2/22/2011

Paris, Paris, Paris - a shabbathon with friends


The Marom Europe network has started the secular year with an inspiring meeting in Paris between 4-6th February.  Participants came from Stockholm, Budapest, Valencia and London to meet with local Marom Paris members and leaders, as well as to plan the year ahead. The discussions centered around the Marom Europe website, the next Marom Europe seminar in Spain (26-29th May 2011), the Marom Europe conference in the summer in Hungary within the frames of the Bánkitó festival www.bankisnotdead.org  (1-7th August – save the date!), as well as about the challenges, plans of the individual Maroms groups. The discussions were lively, with the active participation of everyone, and the results will be visible for everyone in the next months! Stay tuned!
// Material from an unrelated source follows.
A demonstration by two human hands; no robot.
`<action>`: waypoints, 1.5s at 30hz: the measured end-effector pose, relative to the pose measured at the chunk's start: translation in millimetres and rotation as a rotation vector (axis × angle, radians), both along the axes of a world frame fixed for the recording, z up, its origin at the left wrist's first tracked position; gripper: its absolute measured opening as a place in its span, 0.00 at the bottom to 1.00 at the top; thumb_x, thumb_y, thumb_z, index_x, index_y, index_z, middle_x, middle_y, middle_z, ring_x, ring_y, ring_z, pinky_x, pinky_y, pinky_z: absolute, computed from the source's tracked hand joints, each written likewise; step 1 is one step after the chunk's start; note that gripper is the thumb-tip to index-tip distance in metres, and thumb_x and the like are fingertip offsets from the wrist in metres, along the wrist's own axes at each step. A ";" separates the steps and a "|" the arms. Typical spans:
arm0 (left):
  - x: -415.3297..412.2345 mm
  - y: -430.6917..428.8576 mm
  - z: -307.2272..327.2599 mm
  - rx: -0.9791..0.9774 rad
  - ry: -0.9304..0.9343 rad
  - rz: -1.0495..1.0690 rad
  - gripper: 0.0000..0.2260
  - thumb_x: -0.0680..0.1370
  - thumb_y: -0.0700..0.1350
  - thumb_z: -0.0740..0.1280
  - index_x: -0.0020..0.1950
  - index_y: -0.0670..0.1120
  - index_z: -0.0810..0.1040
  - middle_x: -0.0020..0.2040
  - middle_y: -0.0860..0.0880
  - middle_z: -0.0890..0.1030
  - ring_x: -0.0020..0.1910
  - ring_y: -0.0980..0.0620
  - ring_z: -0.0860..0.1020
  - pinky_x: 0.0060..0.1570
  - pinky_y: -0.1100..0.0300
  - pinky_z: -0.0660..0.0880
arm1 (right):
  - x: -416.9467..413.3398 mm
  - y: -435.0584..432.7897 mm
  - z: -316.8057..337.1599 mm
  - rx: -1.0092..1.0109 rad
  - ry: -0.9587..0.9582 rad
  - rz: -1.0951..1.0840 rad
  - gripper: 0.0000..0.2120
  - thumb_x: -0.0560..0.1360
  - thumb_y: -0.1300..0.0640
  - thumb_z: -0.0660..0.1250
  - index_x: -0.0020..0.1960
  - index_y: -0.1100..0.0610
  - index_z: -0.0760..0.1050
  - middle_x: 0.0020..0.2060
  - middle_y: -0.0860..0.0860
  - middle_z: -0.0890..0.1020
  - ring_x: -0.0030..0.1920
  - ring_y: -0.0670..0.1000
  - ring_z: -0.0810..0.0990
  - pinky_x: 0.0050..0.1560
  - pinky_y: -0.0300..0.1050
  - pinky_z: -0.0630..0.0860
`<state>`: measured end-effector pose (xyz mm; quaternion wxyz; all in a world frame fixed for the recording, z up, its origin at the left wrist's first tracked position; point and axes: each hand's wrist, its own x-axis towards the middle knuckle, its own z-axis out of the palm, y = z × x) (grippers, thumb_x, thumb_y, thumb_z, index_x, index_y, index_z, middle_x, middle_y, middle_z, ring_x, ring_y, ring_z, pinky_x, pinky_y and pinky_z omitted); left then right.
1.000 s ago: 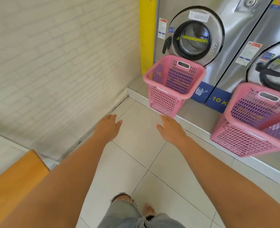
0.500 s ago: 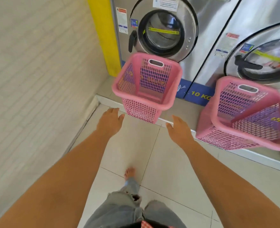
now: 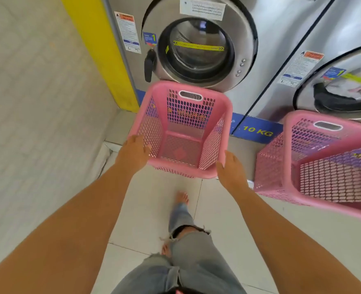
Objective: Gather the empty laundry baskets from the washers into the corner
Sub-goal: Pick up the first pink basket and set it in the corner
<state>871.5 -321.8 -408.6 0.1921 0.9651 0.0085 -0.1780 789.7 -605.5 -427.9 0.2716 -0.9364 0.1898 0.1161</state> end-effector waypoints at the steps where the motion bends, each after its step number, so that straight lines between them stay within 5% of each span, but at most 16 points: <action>1: 14.4 0.2 -3.3 0.001 0.002 0.006 0.22 0.81 0.46 0.60 0.72 0.39 0.66 0.68 0.35 0.69 0.65 0.35 0.71 0.63 0.42 0.71 | 14.8 -1.9 -2.5 0.005 0.010 -0.013 0.21 0.80 0.58 0.58 0.71 0.62 0.63 0.66 0.60 0.71 0.62 0.63 0.71 0.62 0.56 0.68; 11: 119.4 -14.4 -43.1 0.025 0.106 0.017 0.25 0.81 0.49 0.59 0.77 0.42 0.61 0.75 0.36 0.63 0.72 0.35 0.64 0.69 0.40 0.66 | 111.7 -30.0 -45.5 -0.029 0.132 -0.100 0.25 0.77 0.58 0.60 0.73 0.61 0.61 0.69 0.60 0.68 0.63 0.66 0.71 0.61 0.58 0.68; 18: 173.0 0.8 -87.0 0.115 0.181 -0.036 0.25 0.81 0.48 0.59 0.77 0.43 0.59 0.74 0.35 0.62 0.70 0.33 0.65 0.66 0.39 0.68 | 145.0 -34.1 -89.3 0.005 0.214 -0.217 0.33 0.77 0.55 0.61 0.78 0.56 0.52 0.77 0.60 0.56 0.69 0.67 0.66 0.66 0.60 0.66; 23: 204.1 8.9 -119.0 0.134 0.234 -0.015 0.27 0.82 0.50 0.57 0.80 0.52 0.52 0.78 0.39 0.55 0.73 0.33 0.62 0.68 0.37 0.65 | 160.1 -35.1 -116.3 -0.029 0.176 -0.275 0.33 0.77 0.55 0.61 0.78 0.49 0.51 0.79 0.56 0.48 0.67 0.67 0.69 0.58 0.61 0.72; 30: 223.9 21.7 -154.3 0.060 0.085 -0.107 0.29 0.81 0.47 0.59 0.78 0.61 0.50 0.75 0.43 0.59 0.68 0.38 0.69 0.61 0.39 0.74 | 168.9 -40.4 -147.9 0.002 -0.023 -0.274 0.32 0.78 0.51 0.62 0.76 0.38 0.51 0.79 0.50 0.47 0.70 0.62 0.68 0.57 0.58 0.74; 36: 222.4 17.7 -172.3 -0.111 -0.045 0.023 0.28 0.81 0.41 0.60 0.77 0.60 0.58 0.70 0.42 0.65 0.60 0.41 0.76 0.55 0.52 0.74 | 163.2 -46.2 -160.6 -0.066 -0.092 -0.246 0.33 0.77 0.59 0.61 0.75 0.36 0.54 0.78 0.49 0.54 0.56 0.63 0.79 0.44 0.53 0.77; 45: 186.5 30.8 -150.3 -0.145 -0.070 0.050 0.29 0.80 0.38 0.61 0.76 0.61 0.62 0.68 0.43 0.68 0.58 0.40 0.77 0.58 0.48 0.76 | 121.4 -22.6 -133.9 -0.050 -0.055 -0.261 0.34 0.77 0.61 0.60 0.75 0.37 0.55 0.78 0.47 0.54 0.45 0.64 0.81 0.41 0.53 0.78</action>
Beyond the planning and common thinking we also had time for entertainment, spiritual inspiration and resting. We participated in the bat mitzvah of a member and one of us had her first aliyah to the Torah in her life! We have spent shabbath together with the Adath Shalom community, and most prominently members of the Masorti Europe board, representatives of the Masorti communities from all around Europe. Sivan Navon-Shoval, the new Marom Olami coordinator, an alumni of the Hartman Institute, has facilitated a great session about “Michtav harabbanim”, with special illumination about the responsibility of the Masorti / Conservative movement in standing up against such cases in the Jewish world.

At motsei shabbath we had a joint event with Marom Paris at rabbi Yeshaiah Dalsace’s house which was a very interesting Marom experience. We watched a documentary about Yeshayahu Leibowitz, Jewish philosopher. The film showed the controversial, striking personality of Leibowitz through his criticism of Israeli politics. The harsh criticism of the state of Israel was articulated by a man who himself lived in Israel, spoke Hebrew and clearly believed in the existence of the Jewish state, nevertheless he was passionate about his ideal how this State should look like. The evening was memorable as we met with local Marom members and we saw the house of Yeshaiah Dalsace, an apartment in Paris where he lives with his wife and five children and where he has events every day!! It was like an “adult Moishe house”, or rather it evoked the atmosphere and the concept of the rabbis of old times, who lived in shtetls, and whose door was always open to their disciplines, visitors or members of the community.

We left Paris with a lot of ideas, inspirations and a long to-do-list. Thank you Marom Paris, thank you Adath shalom! Au revoir!